● **Task goal**
Compute how many lines in the listing below hold the string "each", then state only the result.

Top of Data extract

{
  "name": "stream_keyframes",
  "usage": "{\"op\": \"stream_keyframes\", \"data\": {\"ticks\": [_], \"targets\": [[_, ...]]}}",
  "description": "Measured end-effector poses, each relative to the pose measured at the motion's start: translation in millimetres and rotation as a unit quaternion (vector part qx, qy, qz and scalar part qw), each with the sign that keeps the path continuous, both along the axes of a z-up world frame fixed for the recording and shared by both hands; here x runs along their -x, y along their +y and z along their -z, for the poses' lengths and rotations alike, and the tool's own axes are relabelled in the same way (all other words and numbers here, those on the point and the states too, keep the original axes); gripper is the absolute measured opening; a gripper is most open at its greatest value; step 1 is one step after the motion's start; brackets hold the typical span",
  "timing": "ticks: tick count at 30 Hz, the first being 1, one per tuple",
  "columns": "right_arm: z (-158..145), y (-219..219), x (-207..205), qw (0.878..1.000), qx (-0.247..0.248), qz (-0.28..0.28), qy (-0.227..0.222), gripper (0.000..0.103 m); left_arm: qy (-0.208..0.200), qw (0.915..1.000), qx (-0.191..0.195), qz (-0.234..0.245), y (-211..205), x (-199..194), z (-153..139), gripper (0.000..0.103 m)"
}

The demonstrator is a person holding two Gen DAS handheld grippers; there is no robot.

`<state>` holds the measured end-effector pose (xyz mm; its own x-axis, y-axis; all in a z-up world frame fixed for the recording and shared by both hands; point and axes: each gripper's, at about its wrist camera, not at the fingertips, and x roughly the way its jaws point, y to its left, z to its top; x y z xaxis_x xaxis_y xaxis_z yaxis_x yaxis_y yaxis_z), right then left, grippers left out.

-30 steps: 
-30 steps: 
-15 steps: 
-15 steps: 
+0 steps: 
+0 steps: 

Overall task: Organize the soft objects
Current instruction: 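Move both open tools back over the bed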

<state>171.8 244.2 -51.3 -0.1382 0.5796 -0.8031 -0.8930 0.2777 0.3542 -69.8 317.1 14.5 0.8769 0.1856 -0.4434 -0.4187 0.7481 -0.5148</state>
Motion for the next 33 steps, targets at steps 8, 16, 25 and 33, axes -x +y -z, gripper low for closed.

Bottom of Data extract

● **Response to the exercise**
2